ECS continues support for British Antarctic Survey station

The British Antarctic Survey (BAS) has been undertaking scientific research on and around the Antarctic continent for over 60 years. The extremes of weather mean that the various structures used to house equipment, laboratories, workshops and accommodation are continuously being improved and replaced. ECS Engineering Services has been supporting this work by supplying high specification, bespoke steel fabrications each year for the last 20 years.

Structures destined for the Antarctic must be designed to withstand prevailing winds of up to 90 miles per hour and an average external temperature of –30 ºC with an extreme minimum of -56 ºC. The most recent addition to the landscape is the iconic Halley VI Research Station that is the first fully re-locatable research station in the world.

There is a constant battle to overcome approximately 1.2 m of snow that accumulates each year on the Brunt Ice Shelf, covering and eventually crushing buildings on the surface.

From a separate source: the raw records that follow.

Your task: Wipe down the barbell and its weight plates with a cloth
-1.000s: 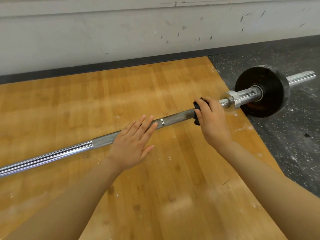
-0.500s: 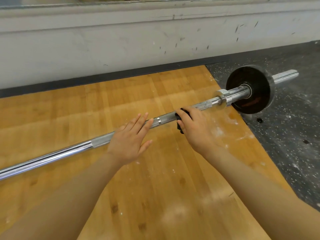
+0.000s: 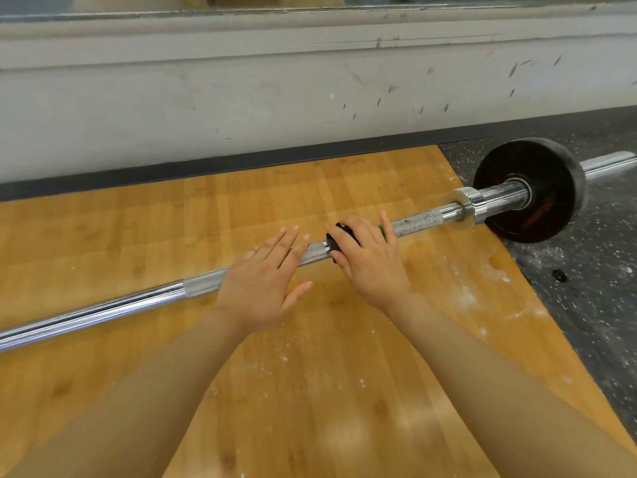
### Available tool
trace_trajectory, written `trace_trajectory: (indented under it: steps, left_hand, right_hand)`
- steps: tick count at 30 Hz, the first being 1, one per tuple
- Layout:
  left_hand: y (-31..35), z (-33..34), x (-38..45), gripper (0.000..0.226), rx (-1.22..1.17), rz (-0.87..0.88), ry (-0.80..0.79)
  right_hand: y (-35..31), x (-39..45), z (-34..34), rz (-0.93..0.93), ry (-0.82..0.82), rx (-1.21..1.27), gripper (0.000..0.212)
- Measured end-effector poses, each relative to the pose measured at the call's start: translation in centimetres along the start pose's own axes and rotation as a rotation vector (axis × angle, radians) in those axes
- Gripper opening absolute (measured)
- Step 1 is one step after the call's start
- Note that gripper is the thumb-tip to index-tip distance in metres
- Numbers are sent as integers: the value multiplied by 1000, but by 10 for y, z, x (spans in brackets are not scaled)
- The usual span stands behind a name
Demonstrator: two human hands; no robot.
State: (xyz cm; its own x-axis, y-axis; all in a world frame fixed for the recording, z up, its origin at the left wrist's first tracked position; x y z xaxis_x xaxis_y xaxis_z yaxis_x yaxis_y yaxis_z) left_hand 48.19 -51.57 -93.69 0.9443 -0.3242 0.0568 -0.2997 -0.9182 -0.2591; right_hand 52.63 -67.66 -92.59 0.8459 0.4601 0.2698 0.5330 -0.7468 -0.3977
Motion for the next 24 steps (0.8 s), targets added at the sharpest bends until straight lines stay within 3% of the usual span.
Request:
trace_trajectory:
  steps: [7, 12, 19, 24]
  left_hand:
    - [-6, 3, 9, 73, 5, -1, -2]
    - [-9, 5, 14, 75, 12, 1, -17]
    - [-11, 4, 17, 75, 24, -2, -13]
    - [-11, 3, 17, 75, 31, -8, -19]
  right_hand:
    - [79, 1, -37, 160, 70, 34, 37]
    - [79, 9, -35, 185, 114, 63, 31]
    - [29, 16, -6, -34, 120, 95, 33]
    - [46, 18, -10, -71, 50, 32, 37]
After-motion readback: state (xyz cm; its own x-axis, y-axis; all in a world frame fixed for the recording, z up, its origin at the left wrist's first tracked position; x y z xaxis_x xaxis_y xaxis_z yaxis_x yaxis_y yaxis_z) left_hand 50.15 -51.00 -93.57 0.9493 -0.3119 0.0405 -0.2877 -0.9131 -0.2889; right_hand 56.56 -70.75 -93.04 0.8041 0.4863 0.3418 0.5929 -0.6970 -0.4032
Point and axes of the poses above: each hand's wrist, its own x-axis towards the middle knuckle, its own z-axis out of the palm, y = z × x, the point moved 6 cm from there along x, towards the middle knuckle, and after that the axes turned 15 degrees about x, right-handed, at the moved point
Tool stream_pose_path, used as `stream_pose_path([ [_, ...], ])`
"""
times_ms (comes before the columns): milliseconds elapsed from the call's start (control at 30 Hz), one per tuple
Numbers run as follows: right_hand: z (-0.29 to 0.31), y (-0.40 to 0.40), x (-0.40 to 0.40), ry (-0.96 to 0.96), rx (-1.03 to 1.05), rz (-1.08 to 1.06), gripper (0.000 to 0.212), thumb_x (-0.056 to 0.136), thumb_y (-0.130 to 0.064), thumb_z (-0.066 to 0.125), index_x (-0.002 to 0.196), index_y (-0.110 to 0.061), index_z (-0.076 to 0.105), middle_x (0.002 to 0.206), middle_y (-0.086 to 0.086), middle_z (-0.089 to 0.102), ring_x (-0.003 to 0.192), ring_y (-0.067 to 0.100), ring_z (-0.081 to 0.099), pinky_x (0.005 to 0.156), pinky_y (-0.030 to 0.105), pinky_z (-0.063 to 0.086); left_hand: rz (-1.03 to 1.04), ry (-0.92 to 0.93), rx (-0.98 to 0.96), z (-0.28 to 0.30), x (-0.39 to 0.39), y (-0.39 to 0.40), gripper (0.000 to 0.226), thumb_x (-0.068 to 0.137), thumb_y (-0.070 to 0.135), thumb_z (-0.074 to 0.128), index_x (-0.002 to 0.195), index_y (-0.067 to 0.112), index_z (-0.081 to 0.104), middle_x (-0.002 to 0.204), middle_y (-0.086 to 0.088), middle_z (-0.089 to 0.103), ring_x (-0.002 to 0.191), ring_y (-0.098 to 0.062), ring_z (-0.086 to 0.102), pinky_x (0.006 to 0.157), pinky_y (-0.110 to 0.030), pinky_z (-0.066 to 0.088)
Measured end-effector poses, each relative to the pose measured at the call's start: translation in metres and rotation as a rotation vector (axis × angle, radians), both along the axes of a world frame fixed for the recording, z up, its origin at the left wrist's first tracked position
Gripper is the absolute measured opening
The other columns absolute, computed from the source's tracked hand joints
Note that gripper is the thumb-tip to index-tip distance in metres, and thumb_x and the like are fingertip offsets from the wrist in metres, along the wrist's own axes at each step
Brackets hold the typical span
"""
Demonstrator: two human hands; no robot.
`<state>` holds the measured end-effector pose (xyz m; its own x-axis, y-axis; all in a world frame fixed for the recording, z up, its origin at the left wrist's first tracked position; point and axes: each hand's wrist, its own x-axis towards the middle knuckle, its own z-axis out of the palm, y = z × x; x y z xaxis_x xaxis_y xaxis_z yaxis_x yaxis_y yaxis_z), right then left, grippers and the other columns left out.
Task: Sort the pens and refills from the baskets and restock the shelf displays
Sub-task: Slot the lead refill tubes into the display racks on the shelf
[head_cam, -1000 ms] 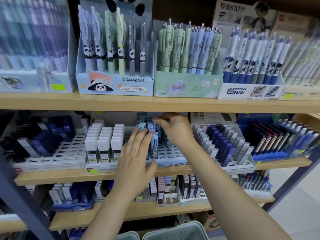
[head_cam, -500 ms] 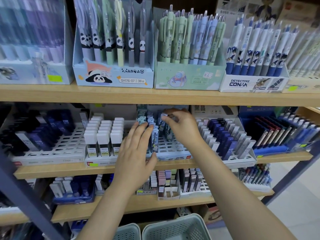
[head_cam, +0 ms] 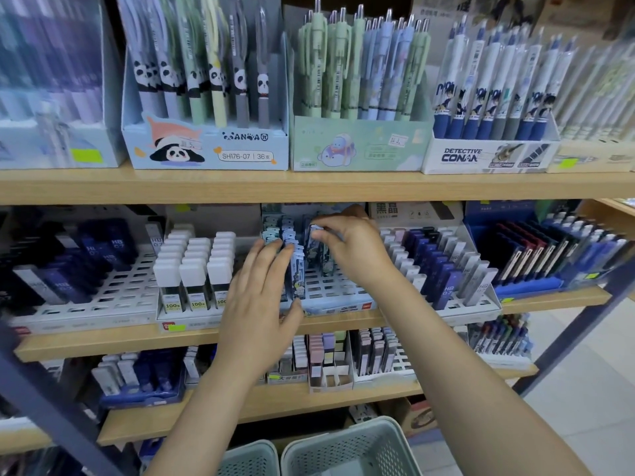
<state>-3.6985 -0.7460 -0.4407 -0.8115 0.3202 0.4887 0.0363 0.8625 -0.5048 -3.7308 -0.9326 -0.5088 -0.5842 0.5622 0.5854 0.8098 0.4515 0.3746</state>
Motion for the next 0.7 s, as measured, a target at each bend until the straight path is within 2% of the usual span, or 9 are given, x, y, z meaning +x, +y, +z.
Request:
stream_pose_path([
  [133, 0.0, 0.0, 0.001, 0.006, -0.003, 0.004, 0.027, 0.099, -0.028, 0.061, 0.12, -0.017, 0.072, 0.119, 0.003, 0.072, 0.125, 0.031, 0.052, 0.108, 0.041, 0.032, -0.002, 0.004, 0.002, -0.001, -0.001, 0.0, 0.075, 0.091, 0.023, 0.064, 0.157, 0.019, 0.027, 0.162, 0.002, 0.024, 0.154, -0.02, 0.011, 0.123, -0.045, 0.02],
  [333, 0.002, 0.001, -0.002, -0.007, -0.026, -0.007, 0.026, 0.099, -0.031, 0.06, 0.11, -0.012, 0.073, 0.097, 0.006, 0.071, 0.11, 0.033, 0.054, 0.098, 0.044, 0.042, -0.003, 0.007, 0.002, -0.002, -0.001, 0.0, 0.075, 0.091, 0.023, 0.063, 0.157, 0.018, 0.027, 0.163, 0.002, 0.023, 0.155, -0.018, 0.008, 0.123, -0.042, 0.017],
  [400, 0.004, 0.001, -0.005, -0.042, 0.01, -0.03, 0.03, 0.1, -0.033, 0.058, 0.107, -0.009, 0.073, 0.097, 0.012, 0.072, 0.106, 0.034, 0.056, 0.098, 0.042, 0.042, -0.004, 0.005, 0.002, -0.002, -0.001, 0.0, 0.075, 0.091, 0.023, 0.063, 0.157, 0.018, 0.027, 0.163, 0.002, 0.023, 0.155, -0.018, 0.008, 0.123, -0.043, 0.017],
  [500, 0.005, -0.002, -0.006, -0.016, 0.042, -0.024, 0.027, 0.1, -0.032, 0.059, 0.112, -0.012, 0.073, 0.1, 0.012, 0.073, 0.113, 0.034, 0.053, 0.099, 0.044, 0.041, 0.001, 0.009, 0.0, -0.002, -0.002, 0.001, 0.075, 0.09, 0.024, 0.061, 0.156, 0.019, 0.027, 0.163, 0.002, 0.023, 0.155, -0.018, 0.009, 0.123, -0.043, 0.017],
  [700, 0.006, -0.001, -0.009, -0.064, -0.049, -0.059, 0.033, 0.1, -0.037, 0.057, 0.104, -0.008, 0.073, 0.094, 0.012, 0.071, 0.098, 0.031, 0.058, 0.092, 0.039, 0.044, 0.009, 0.022, 0.005, -0.002, -0.001, 0.001, 0.075, 0.09, 0.022, 0.065, 0.156, 0.017, 0.029, 0.162, 0.001, 0.025, 0.154, -0.018, 0.011, 0.122, -0.041, 0.017],
])
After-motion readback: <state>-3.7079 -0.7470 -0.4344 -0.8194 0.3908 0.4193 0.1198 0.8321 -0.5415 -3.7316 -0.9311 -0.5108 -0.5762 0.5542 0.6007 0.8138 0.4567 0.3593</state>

To make matters worse, this part of the ice shelf is also moving westward by approximately 700m per year.

The first four research stations have been buried and crushed but Halley V was the first station to use a combination of jacks and stilts to raise the station each year to overcome the accumulation of snow. However, as the station’s legs were fixed in the ice it could not be moved and its occupation became precarious, having flowed too far from the mainland to a position at risk of breaking away like an iceberg.

Over the years, ECS has provided a considerable amount of steelwork for the Halley V station and that has led to further work related to the establishment of Halley VI.

Rob Butts, Production Manager at ECS, comments: “We have a long-standing relationship with BAS and we have delivered an increasing amount of work year on year. We use S355K2 grade materials that are impact tested in order to achieve the client’s requirements and create the various designs which are then galvanised to 140 microns and in some cases painted as well.”

ECS has a long history of working with BAS going back 20 years which has seen them deliver fabricated steelwork, designed and constructed to withstand the very harsh conditions. The more recent construction of Halley VI has included a number of research cabooses, which look like large yellow shipping containers on stilts, and the Turbulence Tower.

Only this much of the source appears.